## Task description
Using the records below, locate all lines containing "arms" and return them.

====== Supplied information

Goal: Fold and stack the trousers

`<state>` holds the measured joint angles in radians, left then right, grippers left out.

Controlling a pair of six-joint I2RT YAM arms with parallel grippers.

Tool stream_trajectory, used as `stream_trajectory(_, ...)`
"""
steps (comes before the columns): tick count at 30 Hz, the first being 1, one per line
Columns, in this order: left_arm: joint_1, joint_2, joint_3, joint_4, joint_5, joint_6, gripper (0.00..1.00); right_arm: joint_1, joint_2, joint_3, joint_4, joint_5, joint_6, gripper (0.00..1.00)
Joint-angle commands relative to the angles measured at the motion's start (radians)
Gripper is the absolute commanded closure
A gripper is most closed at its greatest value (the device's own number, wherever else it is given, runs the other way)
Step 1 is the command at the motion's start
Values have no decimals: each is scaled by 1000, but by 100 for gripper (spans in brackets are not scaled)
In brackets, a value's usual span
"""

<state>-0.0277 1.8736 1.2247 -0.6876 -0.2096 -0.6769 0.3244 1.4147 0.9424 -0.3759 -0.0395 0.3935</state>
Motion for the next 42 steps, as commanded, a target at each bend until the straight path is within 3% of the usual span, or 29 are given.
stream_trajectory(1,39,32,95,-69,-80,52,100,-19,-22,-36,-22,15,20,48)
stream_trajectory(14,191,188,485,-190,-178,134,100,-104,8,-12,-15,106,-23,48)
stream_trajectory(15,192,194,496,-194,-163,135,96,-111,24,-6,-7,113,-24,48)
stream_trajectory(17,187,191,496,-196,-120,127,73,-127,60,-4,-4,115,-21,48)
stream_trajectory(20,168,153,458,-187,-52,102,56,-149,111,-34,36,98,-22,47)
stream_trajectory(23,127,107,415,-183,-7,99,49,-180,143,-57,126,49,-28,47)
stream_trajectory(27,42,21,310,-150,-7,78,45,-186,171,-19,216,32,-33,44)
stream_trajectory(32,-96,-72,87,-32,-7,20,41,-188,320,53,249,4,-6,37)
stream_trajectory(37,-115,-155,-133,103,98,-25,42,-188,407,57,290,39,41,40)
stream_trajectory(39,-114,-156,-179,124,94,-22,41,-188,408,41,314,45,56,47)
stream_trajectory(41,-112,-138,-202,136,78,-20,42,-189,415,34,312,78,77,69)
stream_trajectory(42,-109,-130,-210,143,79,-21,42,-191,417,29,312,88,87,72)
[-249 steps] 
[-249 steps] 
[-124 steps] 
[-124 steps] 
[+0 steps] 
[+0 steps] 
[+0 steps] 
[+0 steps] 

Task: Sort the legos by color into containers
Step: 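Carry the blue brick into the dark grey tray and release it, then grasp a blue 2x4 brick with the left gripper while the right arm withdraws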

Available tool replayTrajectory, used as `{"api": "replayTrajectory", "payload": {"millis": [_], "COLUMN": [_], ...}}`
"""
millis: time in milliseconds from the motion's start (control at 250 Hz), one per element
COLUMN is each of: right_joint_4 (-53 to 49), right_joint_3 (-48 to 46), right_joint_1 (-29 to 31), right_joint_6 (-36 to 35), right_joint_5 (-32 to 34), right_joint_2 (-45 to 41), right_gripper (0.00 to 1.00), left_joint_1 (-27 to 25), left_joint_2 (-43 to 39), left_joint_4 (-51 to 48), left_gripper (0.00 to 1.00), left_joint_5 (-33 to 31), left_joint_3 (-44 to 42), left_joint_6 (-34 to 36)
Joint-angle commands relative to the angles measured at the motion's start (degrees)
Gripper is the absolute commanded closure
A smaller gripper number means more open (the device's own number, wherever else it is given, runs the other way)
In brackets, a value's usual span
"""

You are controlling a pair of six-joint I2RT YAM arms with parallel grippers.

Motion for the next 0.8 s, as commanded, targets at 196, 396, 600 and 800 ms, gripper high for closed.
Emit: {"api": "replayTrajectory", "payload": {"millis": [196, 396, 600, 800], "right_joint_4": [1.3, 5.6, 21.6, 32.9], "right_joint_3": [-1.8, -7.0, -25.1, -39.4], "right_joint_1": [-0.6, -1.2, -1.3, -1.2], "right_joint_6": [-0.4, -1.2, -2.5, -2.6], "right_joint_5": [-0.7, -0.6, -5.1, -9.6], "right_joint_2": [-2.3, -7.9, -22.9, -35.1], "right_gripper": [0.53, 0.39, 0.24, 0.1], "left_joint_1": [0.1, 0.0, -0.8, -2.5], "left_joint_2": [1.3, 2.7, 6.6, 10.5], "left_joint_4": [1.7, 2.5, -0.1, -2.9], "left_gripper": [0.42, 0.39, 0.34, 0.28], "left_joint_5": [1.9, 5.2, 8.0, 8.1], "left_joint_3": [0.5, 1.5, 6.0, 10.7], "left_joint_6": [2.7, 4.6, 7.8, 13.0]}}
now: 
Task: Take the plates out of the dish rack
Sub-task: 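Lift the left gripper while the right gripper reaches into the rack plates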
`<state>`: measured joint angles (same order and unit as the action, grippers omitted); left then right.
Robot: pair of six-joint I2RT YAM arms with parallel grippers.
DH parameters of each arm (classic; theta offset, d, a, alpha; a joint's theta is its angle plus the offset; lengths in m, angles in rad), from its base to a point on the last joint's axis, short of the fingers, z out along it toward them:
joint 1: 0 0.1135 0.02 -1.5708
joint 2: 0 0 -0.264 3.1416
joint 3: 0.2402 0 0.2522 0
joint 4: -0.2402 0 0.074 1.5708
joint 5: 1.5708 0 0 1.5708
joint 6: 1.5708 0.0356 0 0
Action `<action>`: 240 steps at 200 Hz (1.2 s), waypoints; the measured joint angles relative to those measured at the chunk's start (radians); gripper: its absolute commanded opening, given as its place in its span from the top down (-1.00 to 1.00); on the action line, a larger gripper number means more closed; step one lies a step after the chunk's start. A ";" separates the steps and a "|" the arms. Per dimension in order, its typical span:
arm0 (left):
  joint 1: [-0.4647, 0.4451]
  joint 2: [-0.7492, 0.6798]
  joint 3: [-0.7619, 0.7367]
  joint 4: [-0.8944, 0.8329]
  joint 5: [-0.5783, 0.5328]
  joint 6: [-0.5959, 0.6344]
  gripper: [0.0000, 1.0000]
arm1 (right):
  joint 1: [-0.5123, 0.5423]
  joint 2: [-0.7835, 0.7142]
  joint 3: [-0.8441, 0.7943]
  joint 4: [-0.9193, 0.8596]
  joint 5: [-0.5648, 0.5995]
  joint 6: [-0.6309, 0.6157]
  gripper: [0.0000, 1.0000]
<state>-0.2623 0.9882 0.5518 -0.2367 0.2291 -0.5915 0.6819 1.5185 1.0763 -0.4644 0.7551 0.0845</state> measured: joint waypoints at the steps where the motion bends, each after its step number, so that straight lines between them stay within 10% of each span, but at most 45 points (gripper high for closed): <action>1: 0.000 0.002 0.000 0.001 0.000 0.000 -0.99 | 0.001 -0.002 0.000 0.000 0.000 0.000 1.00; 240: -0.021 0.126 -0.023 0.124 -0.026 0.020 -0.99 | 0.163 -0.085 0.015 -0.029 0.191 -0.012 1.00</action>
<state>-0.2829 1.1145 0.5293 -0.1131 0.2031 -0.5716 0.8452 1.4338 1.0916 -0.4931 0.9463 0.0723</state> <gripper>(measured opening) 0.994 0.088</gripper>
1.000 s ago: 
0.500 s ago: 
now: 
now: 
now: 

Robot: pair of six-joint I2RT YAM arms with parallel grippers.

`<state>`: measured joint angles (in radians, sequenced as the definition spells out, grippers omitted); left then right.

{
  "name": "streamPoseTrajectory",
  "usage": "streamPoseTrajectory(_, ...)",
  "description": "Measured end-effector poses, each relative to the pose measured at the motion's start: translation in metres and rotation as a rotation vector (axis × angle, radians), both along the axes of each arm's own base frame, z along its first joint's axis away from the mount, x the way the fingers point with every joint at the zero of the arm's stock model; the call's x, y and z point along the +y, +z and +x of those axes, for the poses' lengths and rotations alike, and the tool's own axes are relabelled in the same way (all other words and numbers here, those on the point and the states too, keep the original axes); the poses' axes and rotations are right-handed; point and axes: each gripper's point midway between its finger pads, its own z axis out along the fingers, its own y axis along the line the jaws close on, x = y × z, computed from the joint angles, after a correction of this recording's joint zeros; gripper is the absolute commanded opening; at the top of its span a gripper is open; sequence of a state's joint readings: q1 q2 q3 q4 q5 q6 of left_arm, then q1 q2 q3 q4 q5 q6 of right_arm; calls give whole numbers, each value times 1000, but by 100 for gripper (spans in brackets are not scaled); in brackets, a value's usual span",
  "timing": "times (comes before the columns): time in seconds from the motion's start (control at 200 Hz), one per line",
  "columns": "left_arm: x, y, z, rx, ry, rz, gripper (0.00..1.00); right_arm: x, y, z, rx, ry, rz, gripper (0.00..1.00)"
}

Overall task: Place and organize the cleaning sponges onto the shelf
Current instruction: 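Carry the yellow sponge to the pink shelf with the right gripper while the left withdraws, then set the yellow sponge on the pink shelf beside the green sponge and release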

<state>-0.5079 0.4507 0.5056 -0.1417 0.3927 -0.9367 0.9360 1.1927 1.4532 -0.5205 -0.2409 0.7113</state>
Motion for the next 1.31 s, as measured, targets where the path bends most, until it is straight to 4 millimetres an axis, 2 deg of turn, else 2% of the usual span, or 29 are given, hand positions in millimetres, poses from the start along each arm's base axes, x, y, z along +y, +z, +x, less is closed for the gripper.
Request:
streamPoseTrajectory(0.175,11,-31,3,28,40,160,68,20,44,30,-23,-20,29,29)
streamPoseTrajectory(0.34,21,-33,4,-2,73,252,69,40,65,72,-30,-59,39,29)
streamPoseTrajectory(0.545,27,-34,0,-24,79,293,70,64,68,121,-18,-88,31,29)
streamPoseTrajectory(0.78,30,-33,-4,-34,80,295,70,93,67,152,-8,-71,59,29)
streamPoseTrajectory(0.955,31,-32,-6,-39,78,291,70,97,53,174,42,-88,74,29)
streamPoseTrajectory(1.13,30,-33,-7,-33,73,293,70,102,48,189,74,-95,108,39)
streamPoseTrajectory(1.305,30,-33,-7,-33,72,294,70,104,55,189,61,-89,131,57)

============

## Solution to this task
Controlling a pair of six-joint I2RT YAM arms with parallel grippers.
You are controlling a pair of six-joint I2RT YAM arms with parallel grippers.
Robot: pair of six-joint I2RT YAM arms with parallel grippers.
Action `<action>`: 240 steps at 200 Hz (1.2 s), waypoints; the measured joint angles relative to those measured at the chunk's start (radians); gripper: its absolute commanded opening, given as its place in its span from the top down (-1.00 to 1.00); on the action line, a larger gripper number means more closed; step one lies a step after the chunk's start. A ";" separates the steps and a "|" the arms. Per dimension in order, its typical span:
Robot: pair of six-joint I2RT YAM arms with parallel grippers.

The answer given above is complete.